Fresh from D’Vine
D’Vine Inspiration: How a new Salinas Valley greengrocer will make you feel like a kid in a (healthy) candy store.
Thursday, October 11, 2012
San Marzano tomatoes are oblong, tubular, and considered to be one of the world’s best tomatoes for sauce because of their sweetness and low acidity. Before visiting Fresh from D’Vine, a new produce market in the heart of Steinbeck country, I never knowingly encountered fresh San Marzanos. But then again, I had never before encountered a lot of the things for sale at D’Vine.
The nascent greengrocer in the Salinas Valley sells all the usual suspects, but it’s the healthy array of hard-to-find – and for some of us, never-before-seen – produce that won me. In addition to San Marzanos ($1.50/pound), a bouquet of other tomato varieties and seasonal specialities are sold, enough to constitute an edible rainbow of fruits and veggies. Between some of the most opulent heirloom tomatoes I’ve ever seen ($3.50/pound) and the Fuji, gala and jonagold apples (organic $1.99/pound) piled in the bins, I’m pretty sure every shade of red on earth can be seen all at once at D’Vine.
Another first: the mountain of purple bell peppers on a table in the entryway, which lent the D’Vine experience a certain Charlie and the Chocolate Factory quality, flavored evermore as the shopgirl says I’m free to sample anything I see. (If only she offered Everlasting Gobstoppers instead of candy-sweet slices of oven-dried tomatoes.)
Wooden tables running the length of the store contain a whole galaxy of fun fruits like emerald pluots ($1.99/pound), honeydew nectarines ($1.69/pound), Asian pears ($1.99/pound), all sorts of berries and apples and plums and plenty of cantaloupe and watermelon.
The produce-selling arm of Fresh from D’Vine has been open since Aug. 15, but as a short-haul trucking company, Fresh from D’Vine has been in business since 2005. Owner Frank Devine procures the goods, while his wife Jenni attends to details like payroll and accounting. Frank is still getting the hang of supply management and says if the supply gets wiped out one day, it might be the next afternoon before he can restock. He’s also aware he has big competition in the neighborhood, but hopes to compete on price and selection.

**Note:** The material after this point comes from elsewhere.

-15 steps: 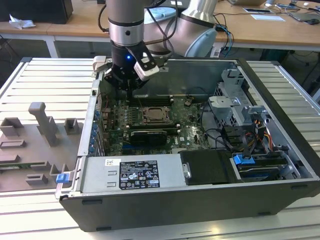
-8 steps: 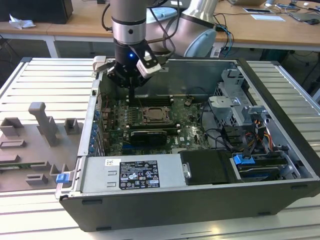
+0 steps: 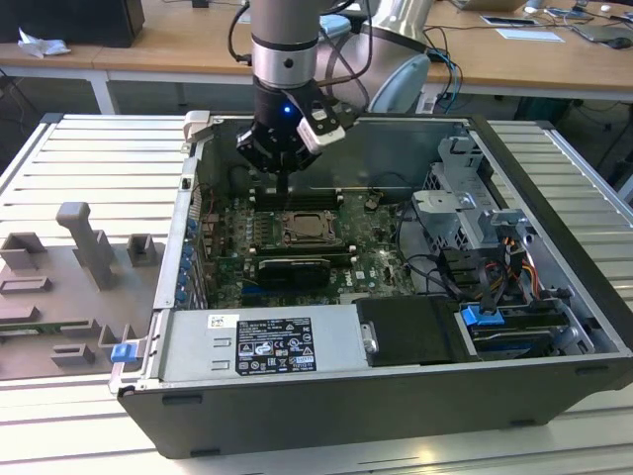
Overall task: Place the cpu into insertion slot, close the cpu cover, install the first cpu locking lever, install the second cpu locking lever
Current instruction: 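Install the first cpu locking lever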
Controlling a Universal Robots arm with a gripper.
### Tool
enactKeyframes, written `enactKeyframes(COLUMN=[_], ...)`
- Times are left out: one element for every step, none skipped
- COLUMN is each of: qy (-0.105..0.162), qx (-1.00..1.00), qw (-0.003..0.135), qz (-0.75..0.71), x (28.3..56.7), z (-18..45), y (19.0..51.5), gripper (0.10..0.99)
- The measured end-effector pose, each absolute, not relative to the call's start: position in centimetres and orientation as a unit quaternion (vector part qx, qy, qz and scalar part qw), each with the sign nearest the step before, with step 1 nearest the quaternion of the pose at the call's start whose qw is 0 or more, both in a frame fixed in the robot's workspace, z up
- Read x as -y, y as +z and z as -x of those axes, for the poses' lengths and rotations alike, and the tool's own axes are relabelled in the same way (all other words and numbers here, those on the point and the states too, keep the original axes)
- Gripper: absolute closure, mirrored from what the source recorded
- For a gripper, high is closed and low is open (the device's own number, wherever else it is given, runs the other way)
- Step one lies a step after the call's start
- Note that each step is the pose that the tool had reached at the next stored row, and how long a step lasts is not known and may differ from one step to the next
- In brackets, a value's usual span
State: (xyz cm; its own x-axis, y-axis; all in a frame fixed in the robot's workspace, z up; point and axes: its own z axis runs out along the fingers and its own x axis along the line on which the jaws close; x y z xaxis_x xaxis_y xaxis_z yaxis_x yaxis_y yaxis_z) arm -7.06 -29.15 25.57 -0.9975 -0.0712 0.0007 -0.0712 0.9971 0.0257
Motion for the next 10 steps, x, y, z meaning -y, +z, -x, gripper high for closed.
enactKeyframes(qy=[-0.013, -0.013, -0.013, -0.013, -0.014, -0.016, -0.024, -0.032, -0.041, -0.043], qx=[0.999, 0.999, 0.999, 0.999, 0.999, 0.999, 0.999, 0.999, 0.999, 0.998], qw=[0.001, 0.001, 0.001, 0.001, 0.001, 0.001, 0.0, 0.0, 0.0, 0.0], qz=[-0.035, -0.035, -0.034, -0.034, -0.034, -0.034, -0.034, -0.034, -0.034, -0.034], x=[29.2, 29.2, 29.2, 29.2, 29.2, 29.2, 29.2, 29.2, 29.2, 29.2], z=[6.8, 6.4, 6.1, 5.7, 5.4, 5.3, 5.0, 4.8, 4.5, 4.2], y=[25.6, 25.5, 25.5, 25.4, 25.4, 25.4, 25.3, 25.3, 25.3, 25.0], gripper=[0.98, 0.98, 0.98, 0.98, 0.98, 0.98, 0.98, 0.98, 0.98, 0.98])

“I’m a mile away from three traditional supermarkets,” he says. “To be competitive I have to have at least the same variety as them, if not more.”
On my first visit I remembered there was cilantro in the fridge at home, and the piles of fresh tomatoes and overflowing crates of various chilies at D’Vine put salsa on my mind. I took home some San Marzanos, along with chilies, spring onions and other goodies. The San Marzanos’ sweetness allowed me to spike the salsa with jalapeño, serrano and Fresno chilies without turning it into fiery death sauce. (See recipe.)

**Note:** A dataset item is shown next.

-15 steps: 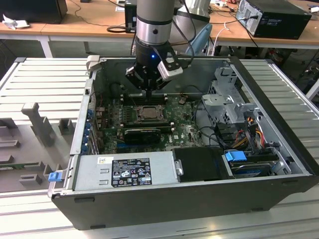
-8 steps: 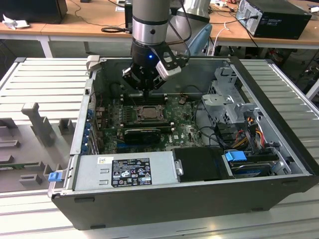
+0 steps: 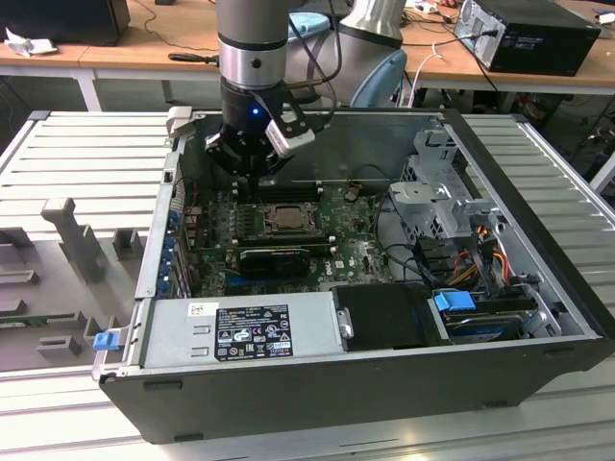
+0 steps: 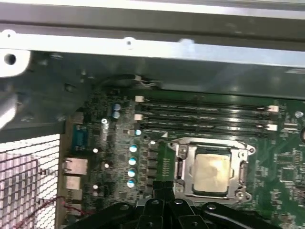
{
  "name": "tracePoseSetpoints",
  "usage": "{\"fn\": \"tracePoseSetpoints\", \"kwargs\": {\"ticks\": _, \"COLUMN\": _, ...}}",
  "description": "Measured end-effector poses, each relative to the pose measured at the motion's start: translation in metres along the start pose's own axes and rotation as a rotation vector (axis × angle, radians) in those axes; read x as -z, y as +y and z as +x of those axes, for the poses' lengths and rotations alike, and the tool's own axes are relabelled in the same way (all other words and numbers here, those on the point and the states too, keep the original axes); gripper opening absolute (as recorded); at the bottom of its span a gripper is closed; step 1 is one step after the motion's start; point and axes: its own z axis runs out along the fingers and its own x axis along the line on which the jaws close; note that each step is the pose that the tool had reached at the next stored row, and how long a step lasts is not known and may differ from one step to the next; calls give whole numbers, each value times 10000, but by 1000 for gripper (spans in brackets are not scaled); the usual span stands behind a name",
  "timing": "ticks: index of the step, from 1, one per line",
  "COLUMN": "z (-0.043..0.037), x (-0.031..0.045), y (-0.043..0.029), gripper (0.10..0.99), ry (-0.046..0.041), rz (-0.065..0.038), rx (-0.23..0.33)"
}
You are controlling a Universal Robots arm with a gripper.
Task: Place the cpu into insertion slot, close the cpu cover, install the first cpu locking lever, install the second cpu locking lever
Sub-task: 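Install the first cpu locking lever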
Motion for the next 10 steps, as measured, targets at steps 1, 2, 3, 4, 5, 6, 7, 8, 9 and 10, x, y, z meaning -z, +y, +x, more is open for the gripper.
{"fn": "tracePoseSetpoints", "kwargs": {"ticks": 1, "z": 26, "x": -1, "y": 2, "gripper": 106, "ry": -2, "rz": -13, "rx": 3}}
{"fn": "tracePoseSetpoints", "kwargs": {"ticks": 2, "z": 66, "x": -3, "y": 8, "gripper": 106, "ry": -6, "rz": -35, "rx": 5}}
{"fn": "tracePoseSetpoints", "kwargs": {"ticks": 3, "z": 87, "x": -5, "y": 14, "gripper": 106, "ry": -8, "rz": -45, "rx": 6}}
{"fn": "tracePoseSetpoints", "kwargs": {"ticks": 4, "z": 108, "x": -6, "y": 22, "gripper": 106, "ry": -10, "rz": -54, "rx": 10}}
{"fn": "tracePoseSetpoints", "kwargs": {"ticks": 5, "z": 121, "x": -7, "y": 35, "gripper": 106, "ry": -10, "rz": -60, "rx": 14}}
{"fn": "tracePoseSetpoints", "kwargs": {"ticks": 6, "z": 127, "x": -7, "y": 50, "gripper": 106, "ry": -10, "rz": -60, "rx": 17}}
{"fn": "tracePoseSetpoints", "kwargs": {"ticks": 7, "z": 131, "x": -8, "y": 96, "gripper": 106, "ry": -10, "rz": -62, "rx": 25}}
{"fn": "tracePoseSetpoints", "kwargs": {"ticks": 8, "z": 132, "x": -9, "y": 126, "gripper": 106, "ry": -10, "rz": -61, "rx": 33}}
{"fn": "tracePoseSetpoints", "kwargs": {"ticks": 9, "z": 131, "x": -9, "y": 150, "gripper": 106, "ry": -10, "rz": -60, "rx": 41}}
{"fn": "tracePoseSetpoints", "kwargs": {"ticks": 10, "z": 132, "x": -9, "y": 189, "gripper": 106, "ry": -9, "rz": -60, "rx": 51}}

There is very much a come-get-it-while-it’s-fresh-off-the-vine mentality at D’Vine; a look at their Facebook page yields examples of what’s fresh and flying off the shelves today. I returned a week later to find the entryway display of purple peppers replaced by a pile of red and green chilies, some pumpkins, an assortment of squash and some melons, all of which were available en masse inside. The refrigerated corner still offered its own rarities, including fresh cranberry beans ($3/pound), favas ($3/pound), Japanese eggplant ($1.99/pound), fresh lychee ($5/pound), Persian cucumbers ($1.99/pound), Siberian kale ($2/bunch), as well as purple and gold cauliflowers ($3/head), though by the time you read this, those too might be long gone. (As of press time, the freshest offerings at D’Vine were pomegranates, persimmons and white corn.) The few remaining purple bell peppers were lingering there, looking sad and withered. They were not discounted, but D’Vine does offer discounts on “yesterday’s strawberries” ($1 basket) and other overripe goodies; I snagged a pineapple for two dollars that, so long as I eat it immediately, will be a hell of a deal.
Like the seasons, the offerings at D’Vine will always change. This time a wooden butcher’s block at one end of the store acted as the base for a display of Bartlett and cactus pears and some nice looking mangoes, and as summer ends the autumn harvest will begin in earnest, and D’Vine will really burst with all sorts of classic and exotic goodies. But one thing seems less fleeting: No matter when you visit, you’ll find something fresh you can’t wait to eat.